American private high school

Saint John's High School is a private Catholic boys' high school located in Shrewsbury, Massachusetts. It is located in the Roman Catholic Diocese of Worcester. The school was founded and is currently sponsored by the Xaverian Brothers.

==History==
The Xaverian Brothers' association with Worcester dates back to September 1893, when a pioneer community of four Xaverians arrived in the city to formally open Saint John's Parish Grammar School for Boys. In 1898 a three-year high school curriculum was introduced. A fourth, or senior year, was added in 1906, when the College of the Holy Cross dropped that institution's college prep or high school senior course to concentrate solely on college-level work.

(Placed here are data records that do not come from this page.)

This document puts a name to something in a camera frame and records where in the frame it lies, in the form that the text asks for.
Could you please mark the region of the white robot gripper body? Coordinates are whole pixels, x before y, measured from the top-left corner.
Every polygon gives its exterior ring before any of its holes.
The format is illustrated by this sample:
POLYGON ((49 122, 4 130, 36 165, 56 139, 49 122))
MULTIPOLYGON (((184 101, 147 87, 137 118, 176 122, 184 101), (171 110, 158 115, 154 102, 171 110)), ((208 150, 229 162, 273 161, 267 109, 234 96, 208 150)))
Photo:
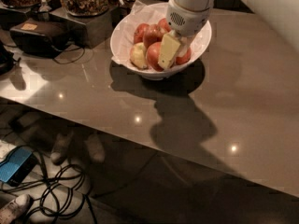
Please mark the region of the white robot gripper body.
POLYGON ((166 20, 179 35, 191 37, 205 26, 210 9, 206 0, 169 0, 166 20))

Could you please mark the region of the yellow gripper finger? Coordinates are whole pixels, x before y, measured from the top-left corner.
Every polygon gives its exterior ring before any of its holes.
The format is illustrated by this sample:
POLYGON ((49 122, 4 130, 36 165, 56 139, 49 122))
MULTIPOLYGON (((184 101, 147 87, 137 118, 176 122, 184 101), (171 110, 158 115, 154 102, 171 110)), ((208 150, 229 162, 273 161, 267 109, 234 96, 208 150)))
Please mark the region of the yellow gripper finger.
POLYGON ((179 41, 181 43, 181 47, 178 51, 178 56, 182 57, 185 55, 185 53, 188 51, 188 48, 190 47, 191 43, 195 39, 195 36, 189 36, 189 37, 184 37, 182 36, 179 41))
POLYGON ((170 31, 163 36, 158 64, 167 70, 173 64, 175 57, 181 47, 181 42, 175 31, 170 31))

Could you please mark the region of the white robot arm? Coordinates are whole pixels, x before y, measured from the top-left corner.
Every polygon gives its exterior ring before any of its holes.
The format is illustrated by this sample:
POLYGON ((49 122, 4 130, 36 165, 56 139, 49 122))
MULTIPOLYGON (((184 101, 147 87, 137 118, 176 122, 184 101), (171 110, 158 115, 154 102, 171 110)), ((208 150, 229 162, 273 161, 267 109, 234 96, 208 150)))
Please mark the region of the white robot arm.
POLYGON ((214 0, 169 0, 166 21, 171 31, 163 36, 158 64, 169 69, 183 55, 208 21, 214 0))

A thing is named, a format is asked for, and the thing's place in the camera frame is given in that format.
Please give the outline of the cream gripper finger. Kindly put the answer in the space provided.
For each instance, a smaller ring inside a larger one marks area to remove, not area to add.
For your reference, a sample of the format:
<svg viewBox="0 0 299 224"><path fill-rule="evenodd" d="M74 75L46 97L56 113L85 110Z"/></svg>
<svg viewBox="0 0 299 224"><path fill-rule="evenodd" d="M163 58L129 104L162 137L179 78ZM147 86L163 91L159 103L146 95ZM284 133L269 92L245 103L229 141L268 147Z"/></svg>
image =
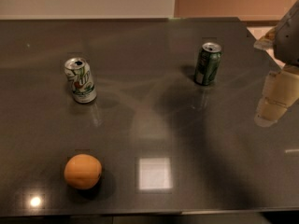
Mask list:
<svg viewBox="0 0 299 224"><path fill-rule="evenodd" d="M299 67L285 64L278 72L270 71L263 86L255 123L270 127L277 123L299 99Z"/></svg>
<svg viewBox="0 0 299 224"><path fill-rule="evenodd" d="M260 50L268 50L274 47L276 28L271 28L265 35L255 41L253 47Z"/></svg>

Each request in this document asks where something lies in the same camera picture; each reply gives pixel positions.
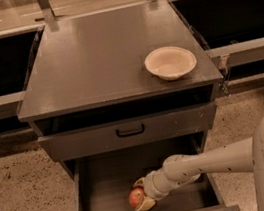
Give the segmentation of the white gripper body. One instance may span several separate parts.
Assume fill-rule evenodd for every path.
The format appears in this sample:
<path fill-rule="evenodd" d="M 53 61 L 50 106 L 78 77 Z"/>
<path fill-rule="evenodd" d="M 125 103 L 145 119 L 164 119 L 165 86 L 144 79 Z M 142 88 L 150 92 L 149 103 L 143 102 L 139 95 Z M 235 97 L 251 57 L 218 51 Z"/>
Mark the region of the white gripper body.
<path fill-rule="evenodd" d="M 145 194 L 156 201 L 162 200 L 173 190 L 171 181 L 168 180 L 163 170 L 149 172 L 143 182 Z"/>

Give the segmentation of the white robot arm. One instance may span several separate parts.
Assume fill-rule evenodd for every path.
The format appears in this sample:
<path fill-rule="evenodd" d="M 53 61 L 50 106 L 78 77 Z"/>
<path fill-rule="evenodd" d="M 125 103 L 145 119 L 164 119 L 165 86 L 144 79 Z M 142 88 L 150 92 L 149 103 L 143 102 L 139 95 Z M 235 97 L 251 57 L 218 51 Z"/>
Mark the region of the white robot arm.
<path fill-rule="evenodd" d="M 128 201 L 135 211 L 148 211 L 201 174 L 230 172 L 254 174 L 258 211 L 264 211 L 264 117 L 250 138 L 197 155 L 169 156 L 160 169 L 134 183 Z"/>

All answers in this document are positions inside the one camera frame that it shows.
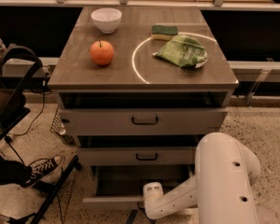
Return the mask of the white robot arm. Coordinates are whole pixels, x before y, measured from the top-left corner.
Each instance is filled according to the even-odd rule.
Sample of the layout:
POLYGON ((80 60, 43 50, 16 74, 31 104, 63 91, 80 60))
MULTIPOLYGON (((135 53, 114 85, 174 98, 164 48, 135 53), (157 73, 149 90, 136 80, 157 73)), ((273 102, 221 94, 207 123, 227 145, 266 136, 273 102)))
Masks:
POLYGON ((195 174, 165 193, 159 182, 144 185, 147 217, 159 219, 198 207, 199 224, 259 224, 251 186, 259 179, 257 156, 224 133, 209 133, 195 152, 195 174))

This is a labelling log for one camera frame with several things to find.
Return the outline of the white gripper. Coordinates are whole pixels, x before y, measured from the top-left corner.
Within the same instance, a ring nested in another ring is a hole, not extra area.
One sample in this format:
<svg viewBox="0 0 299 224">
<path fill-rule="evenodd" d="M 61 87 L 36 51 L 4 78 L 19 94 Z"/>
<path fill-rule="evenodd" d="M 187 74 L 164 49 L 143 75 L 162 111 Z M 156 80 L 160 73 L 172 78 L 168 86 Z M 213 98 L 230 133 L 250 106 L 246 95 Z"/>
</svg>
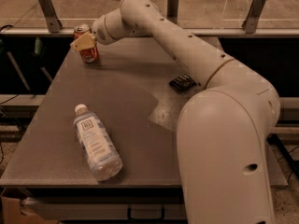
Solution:
<svg viewBox="0 0 299 224">
<path fill-rule="evenodd" d="M 92 33 L 84 33 L 75 39 L 70 47 L 76 51 L 91 49 L 96 46 L 96 40 L 103 44 L 109 45 L 117 41 L 114 35 L 116 23 L 113 15 L 103 15 L 97 19 L 92 25 Z"/>
</svg>

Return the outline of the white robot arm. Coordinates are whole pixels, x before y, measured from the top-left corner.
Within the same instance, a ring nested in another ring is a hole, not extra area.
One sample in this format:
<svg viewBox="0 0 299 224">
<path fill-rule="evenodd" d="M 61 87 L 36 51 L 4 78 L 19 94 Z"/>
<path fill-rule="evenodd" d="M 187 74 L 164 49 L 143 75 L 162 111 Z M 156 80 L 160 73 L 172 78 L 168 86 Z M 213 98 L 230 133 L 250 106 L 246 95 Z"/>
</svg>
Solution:
<svg viewBox="0 0 299 224">
<path fill-rule="evenodd" d="M 121 0 L 72 43 L 75 50 L 146 34 L 202 87 L 177 124 L 189 224 L 276 224 L 266 139 L 280 113 L 265 78 L 165 18 L 150 0 Z"/>
</svg>

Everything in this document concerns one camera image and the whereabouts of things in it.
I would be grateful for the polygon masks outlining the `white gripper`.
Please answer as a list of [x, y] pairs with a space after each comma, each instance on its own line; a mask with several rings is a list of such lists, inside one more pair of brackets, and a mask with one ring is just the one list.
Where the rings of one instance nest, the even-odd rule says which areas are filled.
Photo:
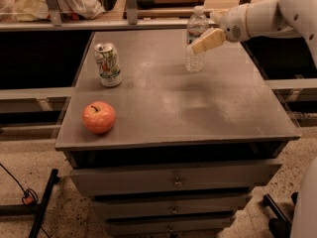
[[209, 13], [210, 19], [220, 28], [206, 31], [200, 38], [189, 45], [189, 53], [198, 55], [218, 48], [227, 40], [231, 43], [244, 42], [250, 38], [247, 28], [247, 13], [250, 4], [242, 4], [227, 12], [214, 10]]

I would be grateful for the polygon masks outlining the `black robot base wheels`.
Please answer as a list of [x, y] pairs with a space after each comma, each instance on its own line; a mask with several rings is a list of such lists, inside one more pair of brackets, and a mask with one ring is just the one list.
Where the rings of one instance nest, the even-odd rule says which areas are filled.
[[275, 215], [275, 218], [268, 221], [268, 228], [273, 238], [290, 238], [292, 224], [268, 193], [263, 196], [263, 204]]

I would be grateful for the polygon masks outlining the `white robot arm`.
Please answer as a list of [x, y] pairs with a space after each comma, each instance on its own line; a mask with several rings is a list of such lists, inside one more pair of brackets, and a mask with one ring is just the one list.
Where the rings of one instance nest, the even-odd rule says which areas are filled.
[[[317, 0], [264, 0], [211, 14], [218, 24], [187, 48], [191, 55], [215, 49], [224, 42], [244, 42], [254, 37], [303, 38], [317, 63]], [[274, 238], [317, 238], [317, 158], [308, 167], [296, 197], [290, 224], [272, 219]]]

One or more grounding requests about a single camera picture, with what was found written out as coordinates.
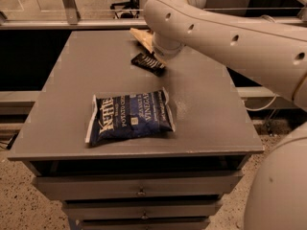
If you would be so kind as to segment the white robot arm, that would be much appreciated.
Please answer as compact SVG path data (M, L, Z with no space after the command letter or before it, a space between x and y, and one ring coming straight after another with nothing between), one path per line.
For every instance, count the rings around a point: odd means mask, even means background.
M144 16L154 52L169 59L189 46L307 110L305 29L214 13L205 3L147 0ZM307 230L307 123L289 133L259 167L244 230Z

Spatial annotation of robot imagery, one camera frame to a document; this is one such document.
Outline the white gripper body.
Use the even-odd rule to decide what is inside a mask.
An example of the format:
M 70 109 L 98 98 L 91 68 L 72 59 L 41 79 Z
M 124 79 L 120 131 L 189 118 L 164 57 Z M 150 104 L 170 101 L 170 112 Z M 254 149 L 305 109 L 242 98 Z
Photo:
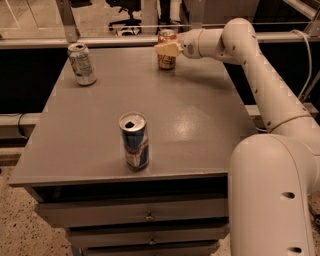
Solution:
M 180 33 L 177 36 L 178 42 L 182 47 L 182 54 L 191 59 L 199 59 L 199 30 L 190 30 L 188 32 Z

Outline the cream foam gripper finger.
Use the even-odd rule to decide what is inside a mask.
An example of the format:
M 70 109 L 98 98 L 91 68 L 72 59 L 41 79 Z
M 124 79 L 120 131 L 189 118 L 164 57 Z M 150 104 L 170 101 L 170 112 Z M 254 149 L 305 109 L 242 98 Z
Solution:
M 154 46 L 156 53 L 170 57 L 177 57 L 182 51 L 181 44 L 176 41 L 160 43 Z

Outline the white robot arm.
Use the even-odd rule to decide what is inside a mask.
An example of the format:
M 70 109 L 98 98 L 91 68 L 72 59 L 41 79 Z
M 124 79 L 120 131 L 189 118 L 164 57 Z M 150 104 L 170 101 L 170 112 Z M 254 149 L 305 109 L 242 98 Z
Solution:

In November 1953, John Cardinal Wright, who was then Bishop of Worcester, transferred the high school property under the new title of Saint John's Preparatory School of Worcester to the Xaverian Brothers. The school population in 1954 consisted of eleven Brothers and 354 students. The brothers purchased a large acre estate in neighboring Shrewsbury. This acquisition was the first step in the expansion of Saint John's to a regional high school serving all of Worcester County. In 1959, one hundred twenty-five acres at the foot of Main Street hill were purchased, and Pioneer Field came into being. In 1962, all classes had transferred to the Shrewsbury location. A gym and cafeteria were added in 1963 and 1964.

==2019 Sexual abuse==
In July 2019, Saint John's High School released a statement detailing six Xaverian Brothers, along with one from another order, who sexually abused underage school children—including two offenses on school grounds—and were employed by the school. These were detailed in a report compiled by a former FBI agent.

==Athletics==
St. John's has 16 varsity men's sports. In the fall, they compete in football, soccer, golf, and cross country. They also have a club rowing team in the fall. In the winter, they compete in swimming, basketball, wrestling, hockey, alpine ski, and indoor track and field. In the spring, they compete in rowing, lacrosse, baseball, and outdoor track and field.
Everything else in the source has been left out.